Many Garden State residents with 401(k)s are understandably concerned but financial experts are advising you to not push the panic button.

According to Ken Kamen, president of Mercadien Asset Management in New Jersey, what we’re seeing is the most expected downturn we probably have seen in a decade.

“It’s really being driven in large part by the Fed getting ready to start raising interest rates, which everyone knew they were going to be doing, it was just a question of when they were going to start doing it,” he said.

“This has been very much telegraphed but when it starts to happen people get a bit freaked out and we’re starting to see the market try to get ahead of that.”

He noted the way the Federal Reserve fights inflation, which has really been heating up lately to a large degree because of the supply chain disruption crisis, COVID-related spending on products and the labor shortage, is to raise interest rates.

Riding momentum

He said since the pandemic began there has been an increased interest in companies that showed promise and potential, but now that’s started shifting.

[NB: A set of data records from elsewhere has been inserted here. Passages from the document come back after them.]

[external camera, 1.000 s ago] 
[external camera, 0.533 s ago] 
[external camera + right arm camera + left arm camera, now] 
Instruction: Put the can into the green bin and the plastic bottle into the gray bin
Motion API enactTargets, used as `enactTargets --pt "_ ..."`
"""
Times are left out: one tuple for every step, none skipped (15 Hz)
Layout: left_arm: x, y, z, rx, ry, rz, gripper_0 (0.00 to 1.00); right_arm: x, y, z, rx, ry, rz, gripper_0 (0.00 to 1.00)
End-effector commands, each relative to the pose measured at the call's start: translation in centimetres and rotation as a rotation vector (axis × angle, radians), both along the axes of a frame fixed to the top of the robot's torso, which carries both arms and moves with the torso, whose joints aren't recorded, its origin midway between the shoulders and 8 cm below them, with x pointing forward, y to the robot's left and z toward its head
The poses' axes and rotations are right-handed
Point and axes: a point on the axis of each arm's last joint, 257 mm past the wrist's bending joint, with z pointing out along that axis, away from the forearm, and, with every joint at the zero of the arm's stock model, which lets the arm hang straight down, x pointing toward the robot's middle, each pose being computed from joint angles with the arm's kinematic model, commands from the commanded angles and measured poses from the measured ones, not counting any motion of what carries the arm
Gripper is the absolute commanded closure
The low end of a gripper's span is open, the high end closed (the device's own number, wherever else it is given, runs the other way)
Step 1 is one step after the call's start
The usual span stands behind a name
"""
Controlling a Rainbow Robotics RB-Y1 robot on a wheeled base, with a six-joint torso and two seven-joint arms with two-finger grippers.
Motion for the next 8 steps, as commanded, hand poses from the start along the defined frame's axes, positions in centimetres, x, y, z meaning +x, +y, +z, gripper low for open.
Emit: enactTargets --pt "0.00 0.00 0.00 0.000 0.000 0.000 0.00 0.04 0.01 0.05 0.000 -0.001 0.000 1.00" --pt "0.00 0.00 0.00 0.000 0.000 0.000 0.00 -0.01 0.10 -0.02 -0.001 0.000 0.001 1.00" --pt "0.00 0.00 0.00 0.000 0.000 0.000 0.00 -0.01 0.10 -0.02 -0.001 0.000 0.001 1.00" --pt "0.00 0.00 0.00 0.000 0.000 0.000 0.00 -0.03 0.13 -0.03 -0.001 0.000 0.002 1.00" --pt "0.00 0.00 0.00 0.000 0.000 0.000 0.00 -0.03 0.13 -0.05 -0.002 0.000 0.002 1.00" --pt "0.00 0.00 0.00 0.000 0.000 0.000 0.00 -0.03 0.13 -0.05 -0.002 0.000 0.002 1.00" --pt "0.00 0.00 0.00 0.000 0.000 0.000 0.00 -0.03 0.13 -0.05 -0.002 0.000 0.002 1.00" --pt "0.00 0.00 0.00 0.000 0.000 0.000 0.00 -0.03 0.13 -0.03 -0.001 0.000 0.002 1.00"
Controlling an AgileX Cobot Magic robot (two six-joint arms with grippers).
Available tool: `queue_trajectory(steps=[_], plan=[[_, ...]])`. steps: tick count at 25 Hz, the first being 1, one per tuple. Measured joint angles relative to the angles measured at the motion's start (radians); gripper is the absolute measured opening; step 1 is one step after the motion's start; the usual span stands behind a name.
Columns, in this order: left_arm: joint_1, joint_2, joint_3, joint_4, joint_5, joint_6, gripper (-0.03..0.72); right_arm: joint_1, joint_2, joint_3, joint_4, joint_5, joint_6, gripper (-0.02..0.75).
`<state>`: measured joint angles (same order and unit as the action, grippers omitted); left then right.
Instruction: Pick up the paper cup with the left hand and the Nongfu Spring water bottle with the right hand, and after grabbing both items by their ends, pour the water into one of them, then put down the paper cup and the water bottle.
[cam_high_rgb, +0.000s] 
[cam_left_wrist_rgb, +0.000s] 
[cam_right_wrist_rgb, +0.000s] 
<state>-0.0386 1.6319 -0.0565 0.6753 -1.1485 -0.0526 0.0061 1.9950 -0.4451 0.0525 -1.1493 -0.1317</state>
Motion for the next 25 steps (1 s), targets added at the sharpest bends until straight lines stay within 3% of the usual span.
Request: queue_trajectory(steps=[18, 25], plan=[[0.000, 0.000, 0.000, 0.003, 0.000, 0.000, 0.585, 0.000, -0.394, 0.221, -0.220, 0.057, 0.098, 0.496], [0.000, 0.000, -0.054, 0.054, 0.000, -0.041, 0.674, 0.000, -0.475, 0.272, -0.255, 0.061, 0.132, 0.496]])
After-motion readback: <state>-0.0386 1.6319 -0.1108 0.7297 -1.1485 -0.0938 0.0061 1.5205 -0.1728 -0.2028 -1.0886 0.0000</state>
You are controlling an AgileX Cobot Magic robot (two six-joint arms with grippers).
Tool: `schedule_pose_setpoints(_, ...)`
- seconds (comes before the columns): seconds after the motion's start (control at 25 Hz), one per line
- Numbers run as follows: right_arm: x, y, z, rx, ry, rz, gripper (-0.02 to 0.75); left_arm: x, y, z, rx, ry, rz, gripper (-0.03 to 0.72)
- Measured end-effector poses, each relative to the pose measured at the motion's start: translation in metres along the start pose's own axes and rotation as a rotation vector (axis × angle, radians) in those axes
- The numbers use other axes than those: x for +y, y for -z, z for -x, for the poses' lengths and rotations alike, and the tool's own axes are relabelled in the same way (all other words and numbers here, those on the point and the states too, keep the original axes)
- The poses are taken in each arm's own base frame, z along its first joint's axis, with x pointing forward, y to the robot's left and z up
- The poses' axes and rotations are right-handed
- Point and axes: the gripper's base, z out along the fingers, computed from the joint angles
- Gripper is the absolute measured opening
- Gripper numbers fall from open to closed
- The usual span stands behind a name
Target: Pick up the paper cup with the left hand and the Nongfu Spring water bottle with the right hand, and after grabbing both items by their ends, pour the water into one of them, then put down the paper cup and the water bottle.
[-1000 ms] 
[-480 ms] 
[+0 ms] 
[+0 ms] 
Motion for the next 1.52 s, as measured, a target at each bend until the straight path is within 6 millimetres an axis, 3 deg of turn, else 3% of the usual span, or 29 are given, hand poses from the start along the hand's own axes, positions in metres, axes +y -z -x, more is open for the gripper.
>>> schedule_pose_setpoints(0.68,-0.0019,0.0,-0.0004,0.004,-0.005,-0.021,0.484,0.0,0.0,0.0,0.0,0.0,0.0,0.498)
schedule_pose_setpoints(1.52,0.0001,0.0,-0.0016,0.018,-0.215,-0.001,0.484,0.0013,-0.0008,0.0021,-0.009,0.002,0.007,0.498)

“We’re seeing a huge correction in basically companies that have great stories but no earnings, a lot of people were riding momentum over the last couple of years and they were in things not knowing why they were owning it but because it was going up they were buying more,” he said.

Change is in the wind

Kamen said a lot of money now "is cycling into what I call the stocks your grandparents would have owned, the companies that have solid earnings, solid balance sheets.”

NEW YORK, NY - JULY 27: American flags are displayed outside the New York Stock Exchange (NYSE) during the evening of July 27, 2016 in New York City. The dollar fell Wednesday as the U.S. Federal Reserve's latest policy statement caused investors to reassess expectations for interest rate increases in the coming months. (Photo by Kena Betancur/Getty Images)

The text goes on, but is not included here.